In Singapore, the tax residence of a corporation is determined by the place where the central management and control of its business is exercised. This is taken generally to mean the place where the directors meet to exercise de facto control. The Inland Revenue Authority of Singapore (IRAS) has also set out further guidance.
Permanent establishment (PE)
The presence of a PE is largely irrelevant, except for treaty purposes, as Singapore taxes with reference to the source of income rather than the presence of a PE.
However, a PE is a clear indication of source.
The definition of a PE in Singapore’s double taxation agreements (DTAs) is largely based on the Organisation for Economic Co-operation and Development (OECD) Model Tax Convention definition.

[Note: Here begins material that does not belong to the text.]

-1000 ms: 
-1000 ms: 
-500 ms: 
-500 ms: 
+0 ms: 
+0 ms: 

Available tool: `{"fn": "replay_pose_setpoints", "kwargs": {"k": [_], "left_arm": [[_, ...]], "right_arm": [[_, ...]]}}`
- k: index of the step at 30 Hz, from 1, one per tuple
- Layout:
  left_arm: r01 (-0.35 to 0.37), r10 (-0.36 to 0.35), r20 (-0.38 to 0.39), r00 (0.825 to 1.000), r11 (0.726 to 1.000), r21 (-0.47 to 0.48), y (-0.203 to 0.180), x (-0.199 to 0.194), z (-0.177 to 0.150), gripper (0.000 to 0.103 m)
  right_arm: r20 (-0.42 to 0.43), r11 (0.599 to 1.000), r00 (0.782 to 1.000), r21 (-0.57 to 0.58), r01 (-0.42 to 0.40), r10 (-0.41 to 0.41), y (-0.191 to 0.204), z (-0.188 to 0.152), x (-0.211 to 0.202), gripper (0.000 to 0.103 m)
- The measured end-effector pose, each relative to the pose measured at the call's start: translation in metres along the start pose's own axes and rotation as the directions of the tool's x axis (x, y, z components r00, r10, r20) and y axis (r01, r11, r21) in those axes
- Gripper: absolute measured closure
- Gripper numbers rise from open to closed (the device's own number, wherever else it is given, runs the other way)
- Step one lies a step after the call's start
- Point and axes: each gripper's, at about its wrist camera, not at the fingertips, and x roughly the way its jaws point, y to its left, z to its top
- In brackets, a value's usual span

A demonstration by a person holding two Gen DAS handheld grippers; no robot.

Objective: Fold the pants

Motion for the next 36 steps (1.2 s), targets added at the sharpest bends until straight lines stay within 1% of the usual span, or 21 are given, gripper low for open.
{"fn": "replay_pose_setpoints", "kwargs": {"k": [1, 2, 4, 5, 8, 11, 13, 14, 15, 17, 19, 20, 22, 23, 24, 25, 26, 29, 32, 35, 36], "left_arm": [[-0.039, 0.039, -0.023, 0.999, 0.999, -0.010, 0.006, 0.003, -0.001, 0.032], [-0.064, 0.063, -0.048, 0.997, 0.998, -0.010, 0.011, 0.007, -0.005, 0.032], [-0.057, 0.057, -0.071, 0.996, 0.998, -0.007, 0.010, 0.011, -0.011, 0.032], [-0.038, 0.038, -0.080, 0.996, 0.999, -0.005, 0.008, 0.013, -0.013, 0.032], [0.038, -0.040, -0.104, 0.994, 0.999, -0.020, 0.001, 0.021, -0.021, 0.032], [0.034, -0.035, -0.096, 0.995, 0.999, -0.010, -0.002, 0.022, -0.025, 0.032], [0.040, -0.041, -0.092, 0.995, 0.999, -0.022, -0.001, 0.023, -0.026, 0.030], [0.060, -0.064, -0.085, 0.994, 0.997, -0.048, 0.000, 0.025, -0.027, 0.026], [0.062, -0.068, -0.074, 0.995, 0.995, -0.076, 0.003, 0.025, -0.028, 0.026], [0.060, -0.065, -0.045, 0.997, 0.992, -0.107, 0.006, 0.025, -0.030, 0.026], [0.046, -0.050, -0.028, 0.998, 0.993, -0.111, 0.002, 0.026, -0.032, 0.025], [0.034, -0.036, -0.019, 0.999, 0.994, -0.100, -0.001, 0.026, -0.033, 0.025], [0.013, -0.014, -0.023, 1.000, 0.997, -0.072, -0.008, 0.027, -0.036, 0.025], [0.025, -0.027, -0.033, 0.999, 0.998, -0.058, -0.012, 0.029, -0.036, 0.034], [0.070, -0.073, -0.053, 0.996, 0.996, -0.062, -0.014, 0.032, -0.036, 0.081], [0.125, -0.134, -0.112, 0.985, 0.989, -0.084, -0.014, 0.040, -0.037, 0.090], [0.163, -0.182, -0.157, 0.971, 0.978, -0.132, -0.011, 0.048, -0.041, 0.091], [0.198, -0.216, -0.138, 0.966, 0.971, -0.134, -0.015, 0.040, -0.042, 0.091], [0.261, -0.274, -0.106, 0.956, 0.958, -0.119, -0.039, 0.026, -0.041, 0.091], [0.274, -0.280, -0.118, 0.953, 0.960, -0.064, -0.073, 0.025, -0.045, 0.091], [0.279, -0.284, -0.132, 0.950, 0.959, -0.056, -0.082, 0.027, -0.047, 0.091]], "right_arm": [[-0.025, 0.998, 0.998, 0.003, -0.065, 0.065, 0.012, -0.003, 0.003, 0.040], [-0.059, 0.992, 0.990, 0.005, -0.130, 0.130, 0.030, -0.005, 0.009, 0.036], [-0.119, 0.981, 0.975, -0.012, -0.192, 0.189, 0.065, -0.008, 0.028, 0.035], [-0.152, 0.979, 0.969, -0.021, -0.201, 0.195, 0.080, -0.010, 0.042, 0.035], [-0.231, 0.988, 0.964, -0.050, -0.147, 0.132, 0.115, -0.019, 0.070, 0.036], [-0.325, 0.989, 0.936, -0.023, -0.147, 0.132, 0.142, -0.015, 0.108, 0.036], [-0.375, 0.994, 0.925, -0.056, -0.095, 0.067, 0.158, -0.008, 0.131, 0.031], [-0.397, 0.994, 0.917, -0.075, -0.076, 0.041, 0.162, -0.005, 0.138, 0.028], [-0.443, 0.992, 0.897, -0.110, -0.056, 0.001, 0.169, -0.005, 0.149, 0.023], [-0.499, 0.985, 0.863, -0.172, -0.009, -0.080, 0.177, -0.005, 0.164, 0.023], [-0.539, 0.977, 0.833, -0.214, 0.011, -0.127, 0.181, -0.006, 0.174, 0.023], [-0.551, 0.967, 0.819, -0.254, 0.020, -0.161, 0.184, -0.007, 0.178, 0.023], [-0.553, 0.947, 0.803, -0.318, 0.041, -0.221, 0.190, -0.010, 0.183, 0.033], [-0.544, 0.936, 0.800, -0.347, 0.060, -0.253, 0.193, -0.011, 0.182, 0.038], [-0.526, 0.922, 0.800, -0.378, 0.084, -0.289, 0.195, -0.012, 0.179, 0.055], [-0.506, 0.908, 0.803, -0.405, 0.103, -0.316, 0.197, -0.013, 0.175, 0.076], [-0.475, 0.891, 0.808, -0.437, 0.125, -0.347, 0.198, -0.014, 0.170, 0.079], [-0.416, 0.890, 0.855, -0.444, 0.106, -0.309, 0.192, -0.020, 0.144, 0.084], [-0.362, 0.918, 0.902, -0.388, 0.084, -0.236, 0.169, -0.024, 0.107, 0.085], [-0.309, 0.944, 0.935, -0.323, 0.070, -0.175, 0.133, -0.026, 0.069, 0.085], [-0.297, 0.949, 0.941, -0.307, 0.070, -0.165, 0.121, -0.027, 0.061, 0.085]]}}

It is generally taken to be a fixed place through which the business of an enterprise is wholly or partly carried on, and normally includes a place of management, a branch, an office, a factory, a workshop, and a place of extraction of natural resources, etc.
In addition, and subject to the terms of the relevant agreements, a non-resident may have a PE in Singapore if one:
- has a building site or a construction, assembly, or installation project that lasts longer than a specified period, or supervisory activities connected with the building site or construction project
- furnishes services (including consultancy services) through employees in Singapore for more than a specified period, or
- has an agent in Singapore who has, and habitually exercises, a general authority to negotiate and conclude contracts on behalf of the enterprise.
The Singapore tax legislation defines a PE more broadly than most of the DTAs; however, as mentioned above, this is largely irrelevant where a treaty can take precedence.